A Comparison of Distributed Machine Learning Platforms
This paper surveys the design approaches used in distributed machine learning (ML) platforms and proposes future research directions. This is joint work with my students Kuo Zhang and Salem Alqahtani. We wrote this paper in Fall 2016, and I will be going to ICCCN'17 (Vancouver) to present this paper.
ML, and in particular Deep Learning (DL), has achieved transformative success in speech recognition, image recognition, and natural language processing, and recommendation/search engines recently. These technologies have very promising applications in self-driving cars, digital health systems, CRM, advertising, internet of things, etc. Of course, the money leads/drives the technological progress at an accelerated rate, and we have seen many ML platforms built recently.
Due to the huge dataset and model sizes involved in training, the ML platforms are often distributed ML platforms and employ 10s and 100s of workers in parallel to train the models. It is estimated that an overwhelming majority of the tasks in datacenters will be machine learning tasks in the near future.
My background is in distributed systems, so we decided to study these ML platforms from a distributed systems perspective and analyze the communication and control bottlenecks for these platforms. We also looked at fault-tolerance and ease-of-programming in these platforms.
We categorize the distributed ML platforms under 3 basic design approaches:
1. basic dataflow, 2. parameter-server model, and 3. advanced dataflow.
We talk about each approach in brief, using Apache Spark as an example of the basic dataflow approach, PMLS (Petuum) as an example of the parameter-server model, and TensorFlow and MXNet as examples of the advanced dataflow model. We provide a couple evaluation results comparing their performance. See the paper for more evaluation results. Unfortunately, we were unable to evaluate at scale as a small team from academia.
At the end of this post, I present concluding remarks and recommendation for future work for distributed ML platforms. Skip to the end, if you already have some experience with these distributed ML platforms.
On a DAG, an edge E from vertex A to vertex B implies that RDD B is a result of performing operation E on RDD A. There are two kinds of operations: transformations and actions. A transformation (e.g., map, filter, join) performs an operation on a RDD and produces a new RDD.
The Spark user models the computation as a DAG which transforms & runs actions on RDDs. The DAG is compiled into stages. Each stage is executed as a series of tasks that run in parallel (one task for each partition). Narrow dependencies are good for efficient execution, whereas wide dependencies introduce bottlenecks since they disrupt pipelining and require communication intensive shuffle operations.
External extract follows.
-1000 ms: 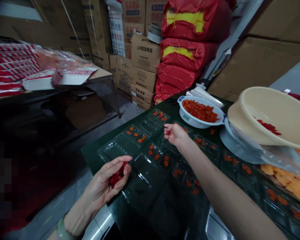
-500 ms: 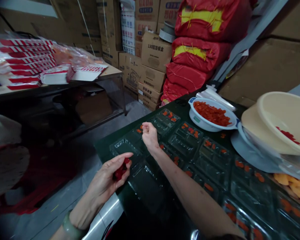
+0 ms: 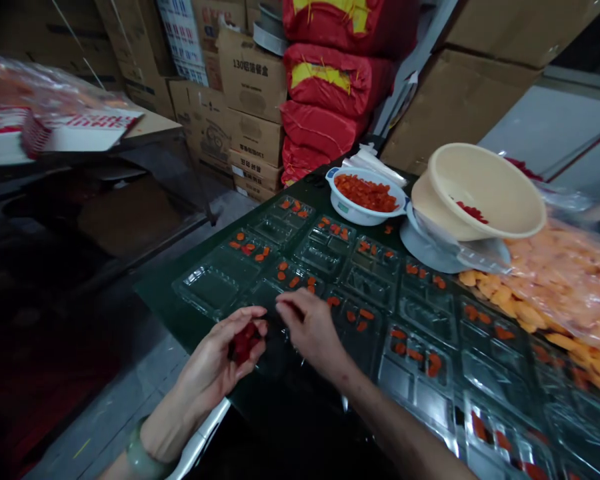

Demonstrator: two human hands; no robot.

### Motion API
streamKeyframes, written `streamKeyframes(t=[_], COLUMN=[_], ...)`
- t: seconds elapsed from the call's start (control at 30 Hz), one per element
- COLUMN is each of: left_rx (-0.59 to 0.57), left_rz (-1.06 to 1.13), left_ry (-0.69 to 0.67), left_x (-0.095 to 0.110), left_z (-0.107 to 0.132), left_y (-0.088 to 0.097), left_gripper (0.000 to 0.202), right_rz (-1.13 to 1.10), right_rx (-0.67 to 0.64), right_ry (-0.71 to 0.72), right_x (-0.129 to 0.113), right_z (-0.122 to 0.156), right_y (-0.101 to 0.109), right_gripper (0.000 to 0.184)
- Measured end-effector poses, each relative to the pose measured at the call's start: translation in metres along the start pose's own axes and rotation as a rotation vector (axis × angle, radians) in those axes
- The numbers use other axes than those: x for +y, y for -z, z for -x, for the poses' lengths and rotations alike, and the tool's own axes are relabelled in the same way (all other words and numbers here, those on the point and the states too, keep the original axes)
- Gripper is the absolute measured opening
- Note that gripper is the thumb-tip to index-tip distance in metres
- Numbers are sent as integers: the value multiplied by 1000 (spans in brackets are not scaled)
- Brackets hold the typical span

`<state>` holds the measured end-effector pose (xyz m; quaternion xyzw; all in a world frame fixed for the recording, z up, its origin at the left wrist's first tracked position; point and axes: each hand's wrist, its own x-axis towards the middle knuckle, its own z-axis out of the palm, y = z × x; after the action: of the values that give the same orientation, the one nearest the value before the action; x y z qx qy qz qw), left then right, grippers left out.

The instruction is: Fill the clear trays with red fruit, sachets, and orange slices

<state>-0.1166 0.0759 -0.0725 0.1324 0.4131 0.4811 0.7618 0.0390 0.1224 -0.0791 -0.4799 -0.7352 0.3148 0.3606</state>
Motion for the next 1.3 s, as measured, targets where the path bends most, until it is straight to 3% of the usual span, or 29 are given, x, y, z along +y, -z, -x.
streamKeyframes(t=[0.07,0.13,0.23,0.33,0.43,0.53,0.6,0.77,0.9,0.97,1.03,1.13,1.23,1.3], left_rx=[4,-1,-2,3,-49,-58,-43,-160,-347,-383,-346,-235,-139,-106], left_rz=[36,37,-4,-51,-91,-125,-173,-332,-181,-110,-84,-87,-94,-105], left_ry=[-3,-9,-12,-20,-62,-61,-48,17,147,199,198,154,134,119], left_x=[-2,-4,-6,-9,-16,-29,-41,-67,-73,-70,-67,-61,-58,-58], left_z=[3,6,10,11,9,4,2,3,7,6,3,-2,-6,-7], left_y=[-4,-6,-8,-8,-7,-11,-16,-37,-52,-57,-59,-59,-57,-57], left_gripper=[19,22,19,15,22,32,37,36,31,27,25,32,30,28], right_rz=[122,217,351,457,337,147,74,-175,-556,-652,-558,-141,235,258], right_rx=[129,159,63,9,61,-106,-163,-45,-112,-128,-4,252,299,287], right_ry=[-30,-50,-108,-184,-130,-33,-55,-220,-420,-461,-429,-323,-244,-191], right_x=[18,35,50,42,14,-15,-26,-22,-18,-11,4,39,62,57], right_z=[-13,-31,-55,-62,-36,12,43,89,98,93,81,55,36,36], right_y=[10,16,16,14,13,13,16,37,59,70,78,83,82,79], right_gripper=[14,15,17,23,27,18,10,8,17,24,25,14,7,15])
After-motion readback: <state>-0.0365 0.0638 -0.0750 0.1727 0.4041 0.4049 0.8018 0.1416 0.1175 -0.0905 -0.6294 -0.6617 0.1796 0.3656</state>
Distributed execution in Spark is performed by partitioning this DAG stages on machines. The figure shows the master-worker architecture clearly. The driver
contains two scheduler components, the DAG scheduler and the task scheduler, and tasks and coordinates the workers.
Spark was designed for general data processing, and not specifically for machine learning. However, using the MLlib for Spark, it is possible to do ML on Spark. In the basic setup, Spark stores the model parameters in the driver node, and the workers communicate with the driver to update the parameters after each iteration. For large scale deployments, the model parameters may not fit into the driver and would be maintained as an RDD. This introduces a lot of overhead because a new RDD will need to be created in each iteration to hold the updated model parameters. Updating the model involves shuffling data across machines/disks, this limits the scalability of Spark. This is where the basic dataflow model (the DAG) in Spark falls short. Spark does not support iterations needed in ML well.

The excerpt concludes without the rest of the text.